Felipe III reina en la Plaza Mayor de Madrid. “Fue un regalo –puede leerse en la Wikipedia– del entonces Gran Duque de Florencia para el rey de España. Inicialmente se ubicó en la Casa de Campo, pero en 1848 la reina Isabel II ordenó su traslado desde su emplazamiento anterior a la plaza Mayor. Es Bien de Interés Cultural desde 2017”.
Si Carlos y Felipe II tuvieron siempre serias diferencias con los papas de turno, Felipe III ya sólo aspiraría a rehuir sus responsabilidades. Su padre era muy consciente de la incertidumbre que estaba por llegar: “Dios que me ha dado tantos reinos me ha negado un hijo capaz de regirlos; temo que me lo gobiernen”. No se equivocaba el rey católico.

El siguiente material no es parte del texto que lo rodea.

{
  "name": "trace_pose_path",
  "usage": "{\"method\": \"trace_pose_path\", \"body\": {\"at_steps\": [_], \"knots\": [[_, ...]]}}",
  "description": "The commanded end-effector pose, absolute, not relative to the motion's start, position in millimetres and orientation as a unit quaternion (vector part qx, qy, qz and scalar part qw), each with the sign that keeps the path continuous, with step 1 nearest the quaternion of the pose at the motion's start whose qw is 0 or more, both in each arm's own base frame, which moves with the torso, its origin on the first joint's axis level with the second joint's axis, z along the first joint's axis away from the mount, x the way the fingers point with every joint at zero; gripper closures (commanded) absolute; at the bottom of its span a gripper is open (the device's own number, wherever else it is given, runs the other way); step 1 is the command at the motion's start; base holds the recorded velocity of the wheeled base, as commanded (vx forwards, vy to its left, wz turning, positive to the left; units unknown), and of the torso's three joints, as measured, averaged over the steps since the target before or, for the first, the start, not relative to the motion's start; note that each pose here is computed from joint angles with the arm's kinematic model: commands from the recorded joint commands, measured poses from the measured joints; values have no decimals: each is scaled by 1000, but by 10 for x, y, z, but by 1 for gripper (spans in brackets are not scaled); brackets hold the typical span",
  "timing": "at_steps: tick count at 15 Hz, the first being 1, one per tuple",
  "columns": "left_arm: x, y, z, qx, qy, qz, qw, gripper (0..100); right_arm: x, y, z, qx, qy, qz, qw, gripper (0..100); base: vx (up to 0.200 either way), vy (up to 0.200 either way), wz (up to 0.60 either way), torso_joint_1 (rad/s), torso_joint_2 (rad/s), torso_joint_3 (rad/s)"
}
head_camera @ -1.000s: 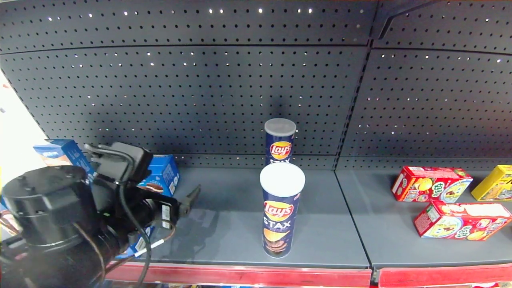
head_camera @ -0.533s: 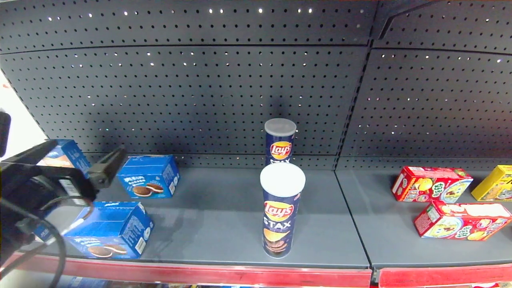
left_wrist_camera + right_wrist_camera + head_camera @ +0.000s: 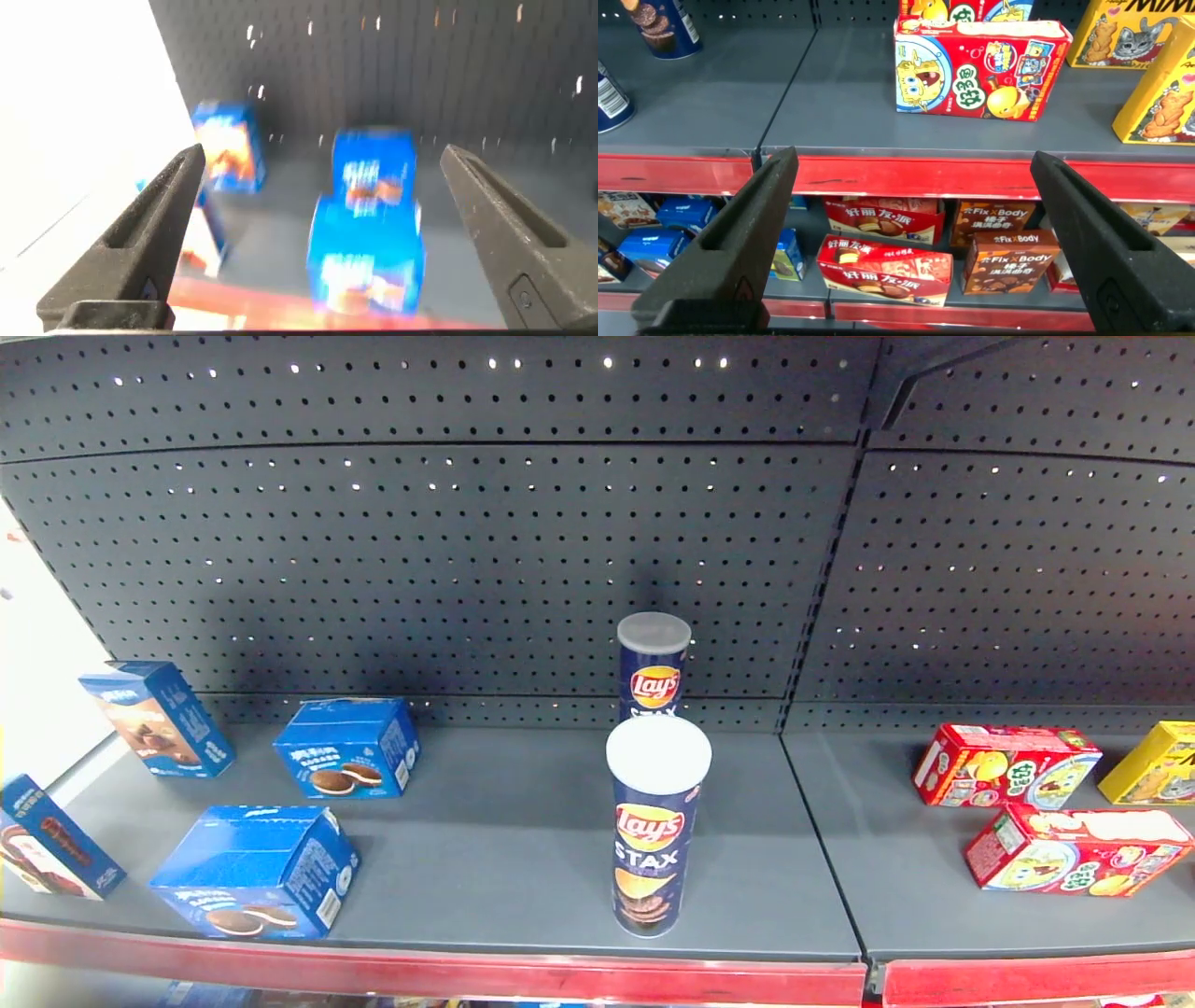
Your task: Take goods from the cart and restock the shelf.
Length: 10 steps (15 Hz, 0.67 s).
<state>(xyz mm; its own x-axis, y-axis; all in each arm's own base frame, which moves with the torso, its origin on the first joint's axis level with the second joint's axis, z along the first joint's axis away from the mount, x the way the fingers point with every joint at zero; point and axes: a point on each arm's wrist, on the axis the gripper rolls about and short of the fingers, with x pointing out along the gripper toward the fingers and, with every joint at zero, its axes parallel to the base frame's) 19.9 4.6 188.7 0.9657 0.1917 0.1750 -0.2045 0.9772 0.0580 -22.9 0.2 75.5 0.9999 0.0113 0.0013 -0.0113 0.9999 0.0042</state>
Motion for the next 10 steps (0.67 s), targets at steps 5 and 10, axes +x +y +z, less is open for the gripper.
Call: {"method": "trace_pose_path", "body": {"at_steps": [5, 10], "knots": [[-458, 145, 1677, 13, -106, 181, 978, 0, -228, 2, 755, 2, 0, 6, 1000, 0, 0, 0, 0, 0, 0, 0], [-378, 99, 1976, 34, -70, 219, 972, 0, -228, 2, 755, 2, 0, 6, 1000, 0, 0, 0, 0, 0, 0, 0]]}}
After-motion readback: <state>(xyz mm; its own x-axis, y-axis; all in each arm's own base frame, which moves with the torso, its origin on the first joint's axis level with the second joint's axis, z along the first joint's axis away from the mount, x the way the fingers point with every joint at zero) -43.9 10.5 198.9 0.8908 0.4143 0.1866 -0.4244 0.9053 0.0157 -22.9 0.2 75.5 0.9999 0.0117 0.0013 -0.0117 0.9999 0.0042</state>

De escasas luces, beato hasta el ridículo, mediocre para Madariaga, medio bobo para Marañón, el nuevo titular de la Monarquía encontraría su tranquilidad delegando en un ambicioso perfil. Francisco de Sandoval, marqués de Denia y futuro duque de Lerma, reinaría por él.
En 1559 Felipe II había decidido trasladar la capitalidad de Valladolid a Madrid. La decisión implicaba la migración de toda la corte, también del resto de la nobleza. A medida que aquellas propiedades fueron quedando deshabitadas, los precios del suelo vallisoletano se hundieron. Con la elevación al trono de Felipe III, Lerma compraba todas aquellas posesiones, ahora minusvaloradas, convenciendo al nuevo soberano para volver a mudar la corte a la vera del Pisuerga (1601). Vendidas a precio de oro a sus antiguos propietarios, el valido no se contentaría aún. En menos de un lustro, ver para creer, Lerma volvía a comprar a precio rústico el antiguo suelo cortesano madrileño para, acto seguido, decidir el regreso de la capitalidad a Madrid y volver a revender, una vez más, a aquella misma nobleza, sus antiguas posesiones a un precio diez veces más caro.
Como resultado, el valido se convertía en el hombre más rico del mundo llegando a amasar, se estima, 40 millones de ducados.
Cuando, tras toda una vida de corrupción, Lerma comenzó a presumir su caída frente a la oposición, se apresuró a solicitar del papa la púrpura cardenalicia, quedando así exento, al contrario que sus epígonos, de todo proceso judicial. El ajusticiado sería Rodrigo Calderón, su tesorero. “El rey ha muerto, y yo también” dijo Calderón al oír, desde la cárcel, doblar las campanas por Felipe III. En efecto, no tardaría en rodar su cabeza. De fondo, ya consagradas, ciertas familiares coordenadas: las clases improductivas, el supremacismo del cristianismo viejo, el pelotazo urbanístico, la especulación, las prerrogativas eclesiásticas y, en fin, la determinación de la pena judicial en el escalón apropiado. De Lerma sólo nos faltan los SMS a su tesorero... Y sin embargo, todo aún iba a ser susceptible de empeorar. Apenas se había zanjado el glorioso preámbulo.
Casi dos siglos y medio después, en plena década moderada, y con Narváez reprimiendo a “la turba descalza y pelona que corre tras la charanga”, a algún satisfecho prohombre se le ocurría trasladar al centro neurálgico de la Villa al primero de los Menores, paisano egregio. Sería por eso.